Tidbits of Talk {Volume 1}

Happy Wednesday! Sometimes when I write I realize I don’t have enough to write an entire blog post on something but I still feel compelled to “put things out there”. So begins what I am hoping is a weekly series called Tidbits of Talk.

~ I have worked last the last two nights and it is taking a toll on me. Between getting up with Cate (still, yes, I know, it’s BRUTAL), getting up extra early to pump and being “on” from 5am to 9pm, my body is really weary. I can feel it in between my shoulders and see it in my eyes. There is a silver lining…this is actually one of those times I appreciate the daycare at my high school. I stayed a little later yesterday morning and snuggled Cate then I stopped by while Brady was on the playground for one more kiss. Did it make my morning more chaotic with fewer minutes to spare? Yes. Was it worth it? 100%



~ I was starting to think things were getting easier. But really, they aren’t. I keep thinking we are adjusting and then we have a rough morning, terse words, tears, or a late start and I spend the minutes in the car wondering if and when life will ever get easier. I question if a move will really solve some of these things. There is just no down time. Seriously, the only time I sit down is when I am pumping or feeding Cate. Otherwise, I am washing bottles, making bottles, getting dinner ready, and laying out clothes, washing clothes or packing bags. There is no time for us, me or him and it continues to take its toll.

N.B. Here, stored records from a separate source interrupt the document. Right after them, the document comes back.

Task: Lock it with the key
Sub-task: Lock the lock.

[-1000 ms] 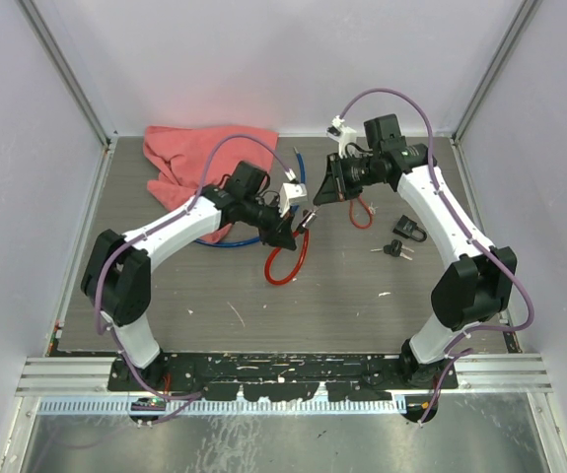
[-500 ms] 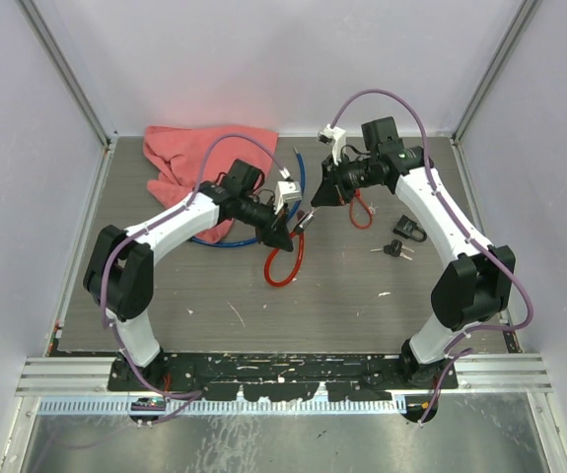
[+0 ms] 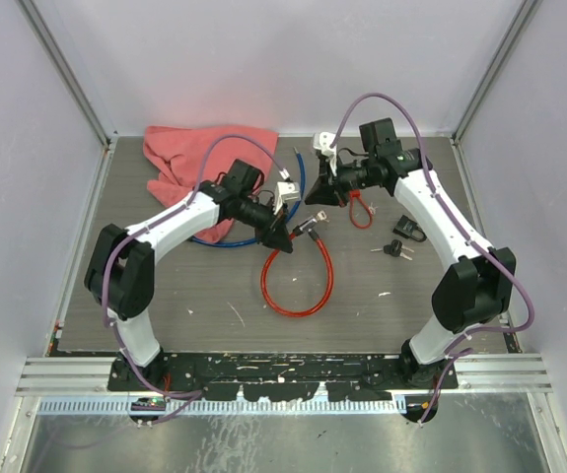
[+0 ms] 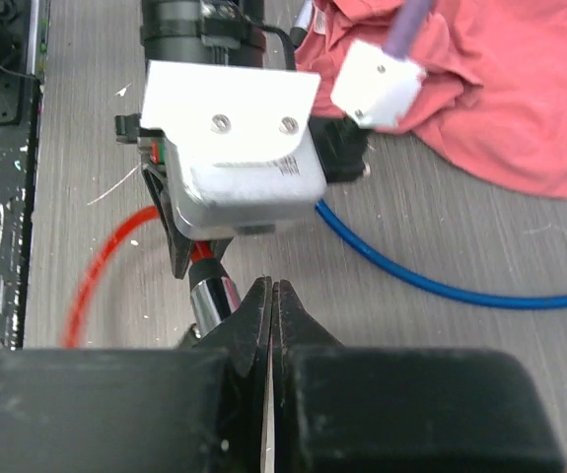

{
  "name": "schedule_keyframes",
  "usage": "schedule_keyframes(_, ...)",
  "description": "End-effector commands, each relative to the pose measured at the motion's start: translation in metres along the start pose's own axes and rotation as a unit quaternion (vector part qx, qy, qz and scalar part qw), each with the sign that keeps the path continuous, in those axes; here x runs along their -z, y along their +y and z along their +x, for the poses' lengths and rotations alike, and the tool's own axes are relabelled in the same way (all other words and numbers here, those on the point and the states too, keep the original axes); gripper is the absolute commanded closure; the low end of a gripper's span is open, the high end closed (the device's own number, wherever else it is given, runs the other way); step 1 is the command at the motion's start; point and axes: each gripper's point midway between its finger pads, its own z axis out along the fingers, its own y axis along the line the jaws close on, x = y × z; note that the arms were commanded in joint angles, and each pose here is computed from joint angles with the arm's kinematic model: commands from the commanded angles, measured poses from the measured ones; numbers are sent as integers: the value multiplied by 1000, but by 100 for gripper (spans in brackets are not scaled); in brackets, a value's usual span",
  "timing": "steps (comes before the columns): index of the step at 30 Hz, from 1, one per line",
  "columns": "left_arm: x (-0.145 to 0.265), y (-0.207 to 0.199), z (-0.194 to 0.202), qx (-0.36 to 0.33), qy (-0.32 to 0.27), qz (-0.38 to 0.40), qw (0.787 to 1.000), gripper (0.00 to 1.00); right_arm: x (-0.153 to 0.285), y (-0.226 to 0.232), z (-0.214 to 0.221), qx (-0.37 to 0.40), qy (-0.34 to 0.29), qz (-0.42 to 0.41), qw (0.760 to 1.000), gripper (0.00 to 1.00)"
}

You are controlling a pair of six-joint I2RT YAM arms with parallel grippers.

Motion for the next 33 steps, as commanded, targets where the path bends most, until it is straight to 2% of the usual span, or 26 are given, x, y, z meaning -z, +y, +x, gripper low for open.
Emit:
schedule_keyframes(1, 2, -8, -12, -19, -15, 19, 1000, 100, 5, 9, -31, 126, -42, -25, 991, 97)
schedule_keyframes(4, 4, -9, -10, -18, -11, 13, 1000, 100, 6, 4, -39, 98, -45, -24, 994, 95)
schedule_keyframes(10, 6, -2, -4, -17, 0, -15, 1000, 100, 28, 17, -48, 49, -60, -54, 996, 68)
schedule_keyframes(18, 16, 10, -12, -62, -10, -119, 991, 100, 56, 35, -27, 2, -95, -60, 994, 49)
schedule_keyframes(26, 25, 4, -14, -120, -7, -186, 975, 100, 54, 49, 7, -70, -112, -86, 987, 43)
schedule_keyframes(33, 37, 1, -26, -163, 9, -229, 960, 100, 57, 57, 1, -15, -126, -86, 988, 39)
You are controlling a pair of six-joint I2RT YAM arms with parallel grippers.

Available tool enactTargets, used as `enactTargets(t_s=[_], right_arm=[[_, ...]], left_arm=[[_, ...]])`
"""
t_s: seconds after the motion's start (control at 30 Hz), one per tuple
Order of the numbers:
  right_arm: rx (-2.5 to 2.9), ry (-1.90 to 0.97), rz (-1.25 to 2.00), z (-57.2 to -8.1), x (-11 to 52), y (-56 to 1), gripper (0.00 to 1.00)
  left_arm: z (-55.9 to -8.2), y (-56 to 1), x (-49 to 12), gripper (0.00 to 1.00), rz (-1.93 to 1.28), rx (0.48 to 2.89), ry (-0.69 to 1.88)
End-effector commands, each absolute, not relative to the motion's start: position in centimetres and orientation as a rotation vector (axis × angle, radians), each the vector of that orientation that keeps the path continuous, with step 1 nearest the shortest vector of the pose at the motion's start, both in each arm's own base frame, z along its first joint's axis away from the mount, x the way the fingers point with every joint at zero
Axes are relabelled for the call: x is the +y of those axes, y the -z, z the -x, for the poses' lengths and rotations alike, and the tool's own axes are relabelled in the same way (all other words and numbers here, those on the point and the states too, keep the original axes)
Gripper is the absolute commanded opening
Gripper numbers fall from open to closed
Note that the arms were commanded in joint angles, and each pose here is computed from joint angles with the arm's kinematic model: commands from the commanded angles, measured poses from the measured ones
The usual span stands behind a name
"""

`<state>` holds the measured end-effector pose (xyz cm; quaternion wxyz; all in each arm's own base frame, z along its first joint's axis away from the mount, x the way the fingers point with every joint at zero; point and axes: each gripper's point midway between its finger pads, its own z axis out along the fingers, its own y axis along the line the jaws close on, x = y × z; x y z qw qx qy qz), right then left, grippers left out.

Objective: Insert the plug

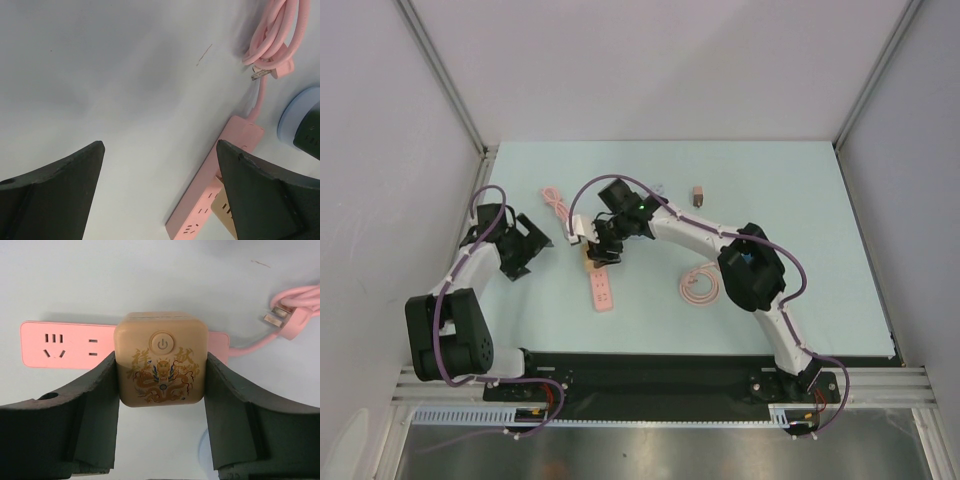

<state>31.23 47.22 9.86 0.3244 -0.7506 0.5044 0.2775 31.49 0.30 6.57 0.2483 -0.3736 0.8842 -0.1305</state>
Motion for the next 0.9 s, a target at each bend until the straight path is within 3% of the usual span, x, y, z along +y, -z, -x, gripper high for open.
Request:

It is life right now but it doesn’t mean I have to like it.

~ The weather has been unseasonably warm for Chicago. We are talking highs in the 50’s this week. I am itching, craving, begging and hoping my running shoes will somehow end up on my feet so I can get moving. Yet tomorrow snow is in the forecast … major snow. Cue the insanity of commuting with two kids. But as I drive, I am going to remember the warm temperatures of today and the excitement bubbling inside of me to bust out the Bob Revolution, my running shoes and my favorite girl once spring hits Chicago in a few months for those daily jogs I crave.

~We have 8 wedding in 2012. I really thought we were past the “phase” of rocking out to Bon Jovi on the dance floor at a reception hall with a Coors Light in hand but clearly we aren’t. But you know what? I am looking forward to it and ready to buy some new party dresses.

~ I love being organized but with that being said I feel like I actually have too much technology right now and my paper planner has left me feeling lost. I can’t decide where I want to menu plan, keep family info, write the grocery list etc…so I am left with one thing on my ipad, one thing in my MomAgenda and everything else in my head. Sigh…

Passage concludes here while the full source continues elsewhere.